*** Begin section ***
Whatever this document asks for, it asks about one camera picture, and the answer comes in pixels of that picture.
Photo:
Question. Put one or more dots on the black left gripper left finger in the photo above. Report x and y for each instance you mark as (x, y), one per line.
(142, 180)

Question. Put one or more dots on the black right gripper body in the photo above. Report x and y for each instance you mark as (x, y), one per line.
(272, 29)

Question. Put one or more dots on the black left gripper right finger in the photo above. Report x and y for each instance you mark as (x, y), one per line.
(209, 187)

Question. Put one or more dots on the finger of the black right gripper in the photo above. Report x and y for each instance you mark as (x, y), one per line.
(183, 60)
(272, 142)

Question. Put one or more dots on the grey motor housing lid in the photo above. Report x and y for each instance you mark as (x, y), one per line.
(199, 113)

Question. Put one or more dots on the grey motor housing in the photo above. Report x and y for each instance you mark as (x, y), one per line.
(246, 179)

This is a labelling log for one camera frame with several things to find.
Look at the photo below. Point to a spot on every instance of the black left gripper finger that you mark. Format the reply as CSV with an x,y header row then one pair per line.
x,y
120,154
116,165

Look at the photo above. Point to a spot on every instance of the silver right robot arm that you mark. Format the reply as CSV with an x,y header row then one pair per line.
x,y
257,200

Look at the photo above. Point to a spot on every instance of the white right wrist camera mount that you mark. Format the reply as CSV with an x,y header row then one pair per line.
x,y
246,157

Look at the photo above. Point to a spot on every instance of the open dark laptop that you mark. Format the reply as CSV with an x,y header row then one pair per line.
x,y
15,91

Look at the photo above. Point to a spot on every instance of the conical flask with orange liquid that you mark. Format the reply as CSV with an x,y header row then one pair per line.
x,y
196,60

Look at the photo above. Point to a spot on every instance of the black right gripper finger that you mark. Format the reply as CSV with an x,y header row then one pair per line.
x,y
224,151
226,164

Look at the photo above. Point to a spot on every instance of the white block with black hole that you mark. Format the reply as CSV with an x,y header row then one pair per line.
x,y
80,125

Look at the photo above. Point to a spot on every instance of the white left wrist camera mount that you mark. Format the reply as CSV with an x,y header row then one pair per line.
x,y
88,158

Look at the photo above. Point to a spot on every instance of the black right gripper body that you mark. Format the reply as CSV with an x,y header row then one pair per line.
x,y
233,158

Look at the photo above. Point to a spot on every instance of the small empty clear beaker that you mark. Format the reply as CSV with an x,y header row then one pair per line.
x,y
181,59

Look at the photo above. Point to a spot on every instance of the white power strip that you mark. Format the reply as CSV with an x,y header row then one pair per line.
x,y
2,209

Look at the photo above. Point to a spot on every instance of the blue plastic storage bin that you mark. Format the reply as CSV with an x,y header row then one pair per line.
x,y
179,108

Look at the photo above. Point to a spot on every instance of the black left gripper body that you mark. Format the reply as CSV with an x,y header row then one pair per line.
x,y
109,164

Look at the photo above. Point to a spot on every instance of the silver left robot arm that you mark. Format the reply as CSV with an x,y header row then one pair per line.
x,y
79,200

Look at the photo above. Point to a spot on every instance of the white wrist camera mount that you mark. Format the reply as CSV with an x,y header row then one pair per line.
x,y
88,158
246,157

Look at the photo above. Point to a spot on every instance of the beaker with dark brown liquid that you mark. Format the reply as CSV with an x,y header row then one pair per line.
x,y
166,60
*** End section ***
§ Brief:
Repeat the material above in full, exactly as it stands.

§ Response for this exercise:
Whatever this document asks for, it asks about one camera picture, and the answer comes in pixels of that picture.
Photo:
Question. Put one or more dots on the black left gripper left finger in the photo above. Report x and y for each instance you mark as (x, y), one per line.
(142, 180)

Question. Put one or more dots on the black right gripper body in the photo above. Report x and y for each instance you mark as (x, y), one per line.
(272, 29)

Question. Put one or more dots on the black left gripper right finger in the photo above. Report x and y for each instance you mark as (x, y), one per line.
(209, 187)

Question. Put one or more dots on the finger of the black right gripper in the photo above. Report x and y for each instance you mark as (x, y), one per line.
(183, 60)
(272, 142)

Question. Put one or more dots on the grey motor housing lid in the photo above. Report x and y for each instance you mark as (x, y), one per line.
(199, 113)

Question. Put one or more dots on the grey motor housing in the photo above. Report x and y for each instance you mark as (x, y), one per line.
(246, 179)

This is a labelling log for one camera frame with several things to find.
Look at the photo below. Point to a spot on every instance of the black left gripper finger that you mark. Format the reply as CSV with an x,y header row then one pair per line.
x,y
120,154
116,165

Look at the photo above. Point to a spot on every instance of the silver right robot arm that you mark. Format the reply as CSV with an x,y header row then one pair per line.
x,y
257,200

Look at the photo above. Point to a spot on every instance of the white right wrist camera mount that you mark. Format the reply as CSV with an x,y header row then one pair per line.
x,y
246,157

Look at the photo above. Point to a spot on every instance of the open dark laptop that you mark. Format the reply as CSV with an x,y header row then one pair per line.
x,y
15,91

Look at the photo above. Point to a spot on every instance of the conical flask with orange liquid that you mark. Format the reply as CSV with an x,y header row then one pair per line.
x,y
196,60

Look at the photo above. Point to a spot on every instance of the black right gripper finger that you mark. Format the reply as CSV with an x,y header row then one pair per line.
x,y
224,151
226,164

Look at the photo above. Point to a spot on every instance of the white block with black hole that you mark. Format the reply as CSV with an x,y header row then one pair per line.
x,y
80,125

Look at the photo above. Point to a spot on every instance of the white left wrist camera mount that you mark. Format the reply as CSV with an x,y header row then one pair per line.
x,y
88,158

Look at the photo above. Point to a spot on every instance of the black right gripper body that you mark. Format the reply as CSV with an x,y header row then one pair per line.
x,y
233,158

Look at the photo above. Point to a spot on every instance of the small empty clear beaker that you mark. Format the reply as CSV with an x,y header row then one pair per line.
x,y
181,59

Look at the photo above. Point to a spot on every instance of the white power strip that you mark. Format the reply as CSV with an x,y header row then one pair per line.
x,y
2,209

Look at the photo above. Point to a spot on every instance of the blue plastic storage bin that you mark. Format the reply as CSV with an x,y header row then one pair per line.
x,y
179,108

Look at the photo above. Point to a spot on every instance of the black left gripper body that you mark. Format the reply as CSV with an x,y header row then one pair per line.
x,y
109,164

Look at the photo above. Point to a spot on every instance of the silver left robot arm that you mark. Format the reply as CSV with an x,y header row then one pair per line.
x,y
79,200

Look at the photo above. Point to a spot on every instance of the white wrist camera mount that you mark. Format the reply as CSV with an x,y header row then one pair per line.
x,y
88,158
246,157

Look at the photo above. Point to a spot on every instance of the beaker with dark brown liquid that you mark. Format the reply as CSV with an x,y header row then one pair per line.
x,y
166,60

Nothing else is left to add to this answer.